The Brazilian government on Monday rejected the offer by the Group of Seven, or G-7, countries to help fight the fire raging in the Amazon rain forest, AFP reported. The G-7 club – comprising Britain, Canada, France, Germany, Italy, Japan and the United States – had pledged $20 million earlier in the day to help fight the fires.

“We appreciate [the offer], but maybe those resources are more relevant to reforest Europe,” Onyx Lorenzoni, chief of staff to President Jair Bolsonaro, told the G1 news website. “Macron cannot even avoid a foreseeable fire in a church that is a world heritage site,” he added. “What does he intend to teach our country?” Lorenzoni was referring to the fire that ravaged the Notre-Dame cathedral in April.

“Brazil is a democratic, free nation that never had colonialist and imperialist practices, as perhaps is the objective of the Frenchman Macron,” Lorenzoni claimed.

French President Emmanuel Macron said that the G-7 agreed to a medium-term reforestation plan. However, this plan will require the approval of both the Brazilian government and local tribes living in the rain forest.

“We must respond to the call of the forest which is burning today in the Amazon,” Macron said on Monday at the G-7 Summit in Biarritz, France.

However, Brazilian President Jair Bolsonaro alleged that the country was being treated like “a colony or no man’s land”, and denounced the creation of an international alliance to save the Amazon as an attack on his nation’s sovereignty.

Macron had earlier threatened to block a trade deal between Brazil and the European Union until Bolsonaro, a climate change sceptic, takes serious steps to address the problem. The relations between the two leaders deteriorated even further after Brazil’s leader mocked Macron’s wife on Facebook.

Last week, Macron had called the fires a global crisis that should be addressed at the G-7 summit, but Bolsonaro accused Macron of having a “colonialist mindset” and told him to stay out of Brazilian business.

Bowing to international pressure, Brazil on Sunday finally deployed the military to help douse the fires. This year, 78,383 forest fires have been recorded in Brazil, the most in a year since 2013, according to official data.

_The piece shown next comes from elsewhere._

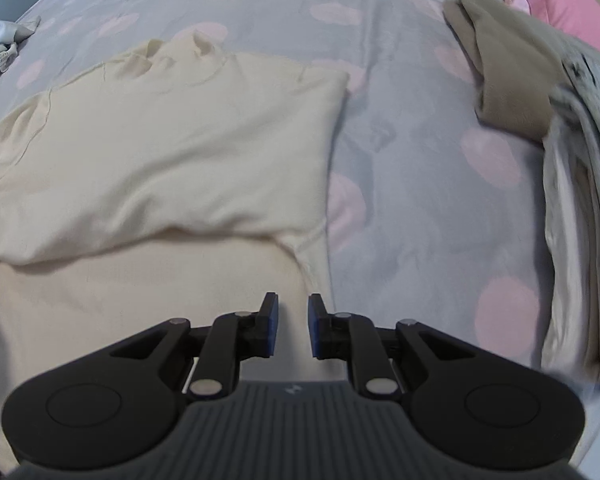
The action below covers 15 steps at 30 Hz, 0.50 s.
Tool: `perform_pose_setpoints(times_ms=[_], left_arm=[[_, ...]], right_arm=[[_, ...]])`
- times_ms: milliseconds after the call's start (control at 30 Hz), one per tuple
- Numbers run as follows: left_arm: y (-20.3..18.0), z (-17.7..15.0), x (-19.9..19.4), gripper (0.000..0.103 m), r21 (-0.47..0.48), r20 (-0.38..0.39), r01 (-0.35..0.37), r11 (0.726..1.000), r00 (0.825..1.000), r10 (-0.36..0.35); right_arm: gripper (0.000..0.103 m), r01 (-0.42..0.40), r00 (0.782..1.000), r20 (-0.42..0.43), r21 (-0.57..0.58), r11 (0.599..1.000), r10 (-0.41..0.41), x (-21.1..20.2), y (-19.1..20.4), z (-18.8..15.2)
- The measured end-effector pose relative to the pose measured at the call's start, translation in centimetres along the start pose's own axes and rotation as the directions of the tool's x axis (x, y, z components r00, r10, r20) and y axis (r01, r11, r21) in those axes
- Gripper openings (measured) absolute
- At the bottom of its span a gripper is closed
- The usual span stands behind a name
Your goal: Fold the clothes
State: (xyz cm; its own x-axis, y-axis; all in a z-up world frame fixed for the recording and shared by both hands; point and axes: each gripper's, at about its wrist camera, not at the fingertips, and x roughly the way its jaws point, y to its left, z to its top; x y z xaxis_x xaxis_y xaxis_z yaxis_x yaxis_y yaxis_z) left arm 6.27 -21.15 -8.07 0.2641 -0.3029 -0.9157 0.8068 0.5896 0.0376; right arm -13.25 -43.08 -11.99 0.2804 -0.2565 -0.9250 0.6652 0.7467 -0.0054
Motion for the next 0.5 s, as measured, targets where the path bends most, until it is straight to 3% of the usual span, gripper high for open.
perform_pose_setpoints(times_ms=[100, 167, 233, 300, 400, 500], left_arm=[[2.4, 0.7, 0.0, 0.001, -0.094, 0.010, 0.043, 0.995, 0.999, -0.042], [4.6, 1.4, -1.0, 0.001, -0.173, 0.058, 0.081, 0.982, 0.996, -0.072], [6.9, 2.0, -2.1, 0.000, -0.254, 0.113, 0.113, 0.961, 0.990, -0.086], [9.6, 2.3, -2.6, 0.000, -0.363, 0.166, 0.165, 0.917, 0.980, -0.110], [11.6, 2.7, -2.0, 0.001, -0.456, 0.162, 0.136, 0.879, 0.984, -0.069], [11.0, 3.0, -0.5, 0.001, -0.423, 0.119, 0.043, 0.905, 0.993, 0.008]], right_arm=[[0.017, 0.008, 0.998, 0.067, -0.042, 0.999, -0.005, 0.1, 0.3, 0.7], [0.017, 0.010, 0.997, 0.079, -0.084, 0.996, -0.003, 0.8, 0.6, 0.9], [0.017, 0.028, 0.996, 0.084, -0.112, 0.993, -0.018, 1.6, 0.9, 0.8], [0.018, 0.042, 0.995, 0.098, -0.126, 0.991, -0.030, 2.1, 1.0, 0.8], [0.017, 0.041, 0.993, 0.112, -0.117, 0.992, -0.028, 2.5, 0.9, 1.1], [0.007, 0.032, 0.995, 0.098, -0.114, 0.993, -0.020, 2.4, 1.0, 1.4]])
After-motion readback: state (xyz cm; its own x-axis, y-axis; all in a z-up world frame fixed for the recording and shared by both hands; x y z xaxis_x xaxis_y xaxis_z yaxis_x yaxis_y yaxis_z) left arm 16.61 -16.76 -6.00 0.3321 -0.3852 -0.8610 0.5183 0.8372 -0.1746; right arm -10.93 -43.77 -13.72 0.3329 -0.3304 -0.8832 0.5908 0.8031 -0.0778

Earlier in the week, Bolsonaro had accused non-governmental organisations of starting the fires. Later, however, he admitted that farmers might have been involved. Environmentalists say his plans to promote agriculture and mining in the Amazon region will speed up deforestation.

Also read: Amazon burning: Brazil President Jair Bolsonaro blames NGOs for wildfires ravaging rainforest

Earth’s lungs on fire

The rainforest – known as the world’s lungs – produces a fifth of the world’s oxygen, comprises at least 40% of Earth’s rainforests, and is home to three million species of plants and animals, and indigenous people. Preserving it is critical to the fight against global warming.

According to environmentalists and Bolsonaro’s critics, the fires in Amazon are connected to the president’s rollback of environmental protections of the rainforest. Part of Bolsonaro’s presidential campaign included promise to open up access to Brazil’s protected lands for commercial use. In less than a year since his election, the country has lost more than 3,445 square km of forest cover – 39% increase from the same time period in 2018. According to some estimates, Brazil lost 7,900 square km of Amazon forest, or nearly a billion trees, between August 2017 and July 2018.

When asked about the fires, Bolsonaro had said it was the time of the year for “queimada” or burn, when farmers use fire to clear land. “I used to be called Captain Chainsaw,” he said. “Now I am Nero, setting the Amazon aflame. But it is the season of the queimada.”